Action item –
Where the lines below hold images, skip those and copy every word exactly.

Given data –
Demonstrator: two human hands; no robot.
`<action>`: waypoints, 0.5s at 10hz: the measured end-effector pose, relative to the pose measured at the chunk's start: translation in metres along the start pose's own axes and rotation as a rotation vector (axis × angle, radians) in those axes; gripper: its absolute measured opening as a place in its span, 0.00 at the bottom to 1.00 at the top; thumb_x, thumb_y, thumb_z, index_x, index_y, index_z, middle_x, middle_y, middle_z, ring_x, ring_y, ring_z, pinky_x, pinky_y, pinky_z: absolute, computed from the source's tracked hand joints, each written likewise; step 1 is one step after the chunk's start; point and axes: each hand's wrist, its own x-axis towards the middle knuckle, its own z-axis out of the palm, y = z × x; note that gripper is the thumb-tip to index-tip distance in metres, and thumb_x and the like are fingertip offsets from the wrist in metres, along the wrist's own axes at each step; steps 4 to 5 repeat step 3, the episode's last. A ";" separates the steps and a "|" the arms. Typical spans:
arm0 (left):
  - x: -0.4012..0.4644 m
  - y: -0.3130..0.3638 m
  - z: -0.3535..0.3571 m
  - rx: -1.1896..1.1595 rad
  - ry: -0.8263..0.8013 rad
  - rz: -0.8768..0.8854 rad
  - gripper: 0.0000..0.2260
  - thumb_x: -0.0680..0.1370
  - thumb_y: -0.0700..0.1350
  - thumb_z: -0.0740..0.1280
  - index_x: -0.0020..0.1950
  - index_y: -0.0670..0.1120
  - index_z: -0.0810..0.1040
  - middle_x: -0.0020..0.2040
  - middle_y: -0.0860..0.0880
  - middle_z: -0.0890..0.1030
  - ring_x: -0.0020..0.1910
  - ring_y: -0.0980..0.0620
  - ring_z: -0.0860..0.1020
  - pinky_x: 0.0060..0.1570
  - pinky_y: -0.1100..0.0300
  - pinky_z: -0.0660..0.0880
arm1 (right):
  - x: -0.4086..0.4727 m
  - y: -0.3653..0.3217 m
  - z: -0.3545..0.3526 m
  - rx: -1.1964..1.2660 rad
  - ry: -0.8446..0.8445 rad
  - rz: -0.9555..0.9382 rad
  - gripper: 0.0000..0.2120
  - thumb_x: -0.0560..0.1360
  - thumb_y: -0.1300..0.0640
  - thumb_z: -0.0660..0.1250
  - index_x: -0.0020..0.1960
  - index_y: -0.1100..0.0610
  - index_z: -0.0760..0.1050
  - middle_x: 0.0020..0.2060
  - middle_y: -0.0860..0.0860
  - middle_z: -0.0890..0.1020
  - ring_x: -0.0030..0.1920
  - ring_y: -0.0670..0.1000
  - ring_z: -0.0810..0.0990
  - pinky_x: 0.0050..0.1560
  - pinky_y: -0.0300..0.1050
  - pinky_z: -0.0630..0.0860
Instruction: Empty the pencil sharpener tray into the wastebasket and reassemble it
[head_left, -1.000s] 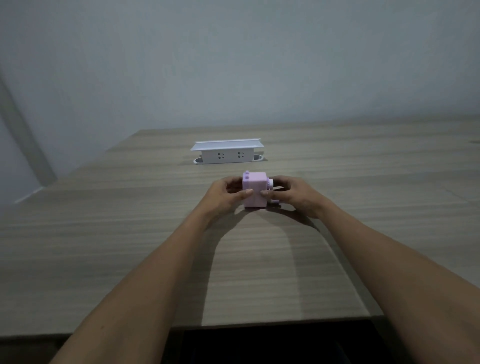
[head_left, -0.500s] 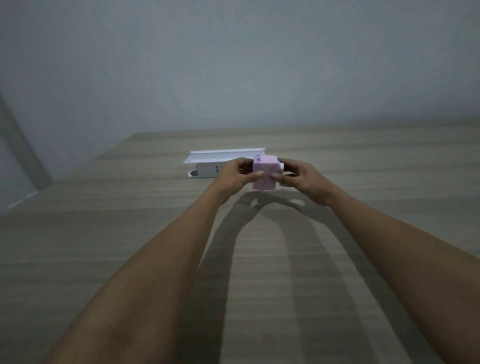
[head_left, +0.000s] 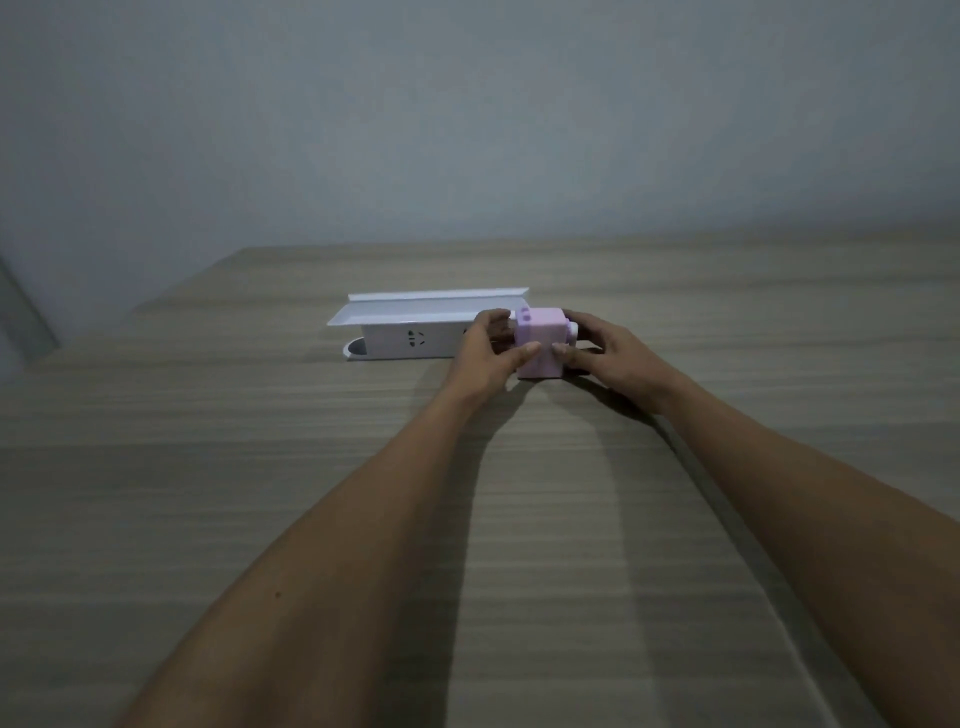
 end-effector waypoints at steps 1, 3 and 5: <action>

The completed task –
Demonstrator: two human hands; no robot.
`<action>`: waypoints, 0.5s at 10hz: the measured end-effector pose, relative to the pose measured at the chunk's start: translation in metres along the start pose's own axes and rotation as a rotation vector (axis × angle, radians) in those axes; gripper: its absolute measured opening as a place in its span, 0.00 at the bottom to 1.00 at the top; thumb_x, thumb_y, thumb_z, index_x, index_y, index_z, middle_x, middle_y, middle_z, ring_x, ring_y, ring_z, pinky_x, pinky_y, pinky_z: absolute, computed from the source's tracked hand joints, each written likewise; step 1 is one step after the chunk's start; point and axes: each hand's wrist, its own x-axis towards the middle knuckle, its own z-axis out of the palm, y = z × x; note that gripper is the thumb-tip to index-tip distance in metres, and thumb_x and the like are fingertip offsets from the wrist in metres, along the wrist's own axes at each step; steps 4 to 5 repeat step 3, the episode's last. A ";" separates the steps and a "|" the arms. Typical spans:
arm0 (left):
  - x: -0.4012..0.4644 m
  - y: -0.3130..0.3638 m
  - z: -0.3535..0.3571 m
  - rx: -1.1896..1.1595 rad
  - ry: -0.8263..0.8013 rad
  - rz: -0.8768..0.8854 rad
  - gripper: 0.0000..0.2260
  - thumb_x: -0.0680..0.1370
  - thumb_y: -0.0700..0.1350
  - thumb_z: -0.0740..0.1280
  - index_x: -0.0020..0.1950
  - index_y: -0.0670..0.1120
  - index_z: -0.0810..0.1040
  - middle_x: -0.0020..0.2040
  - middle_y: -0.0860..0.0880
  - middle_z: -0.0890..0.1030
  - ring_x: -0.0020..0.1910
  - ring_y: -0.0980..0.0620
  - ring_z: -0.0860..0.1020
  - pinky_x: 0.0060..0.1570
  - pinky_y: -0.1100..0.0300
  - pinky_z: -0.0660..0.0880
arm1 (right):
  - x: -0.4086..0.4727 m
  - y: -0.3653..0.3217 m
  - z: -0.3545..0.3526 m
  - rx: -1.1964..1.2660 rad
  - ry: -0.8446..0.8445 rad
  - rz: -0.9555..0.9382 rad
  - gripper: 0.0000..0.2120
  - thumb_x: -0.0560..0.1360
  - thumb_y: -0.1300..0.0640
  - thumb_z: -0.0660..0.1250
  - index_x: -0.0020..0.1960
  - index_y: -0.1100..0.0610
  - index_z: -0.0760..0.1050
  - middle_x: 0.0020..0.2060
  - middle_y: -0.0860..0.0860
  - middle_z: -0.0890..0.1020
  - ring_x: -0.0030..0.1920
  - ring_y: -0.0670..0.1000
  - ring_z: -0.0810..0.0990
  - pinky_x: 0.0050..0.1560
  - pinky_y: -0.0300..0.1050
  - pinky_z: -0.0630..0.0860
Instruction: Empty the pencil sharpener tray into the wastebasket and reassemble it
[head_left, -1.000s] 
[head_left, -0.500s] 
[head_left, +0.000s] 
 end-effector waypoints at steps 1, 3 and 5: <action>

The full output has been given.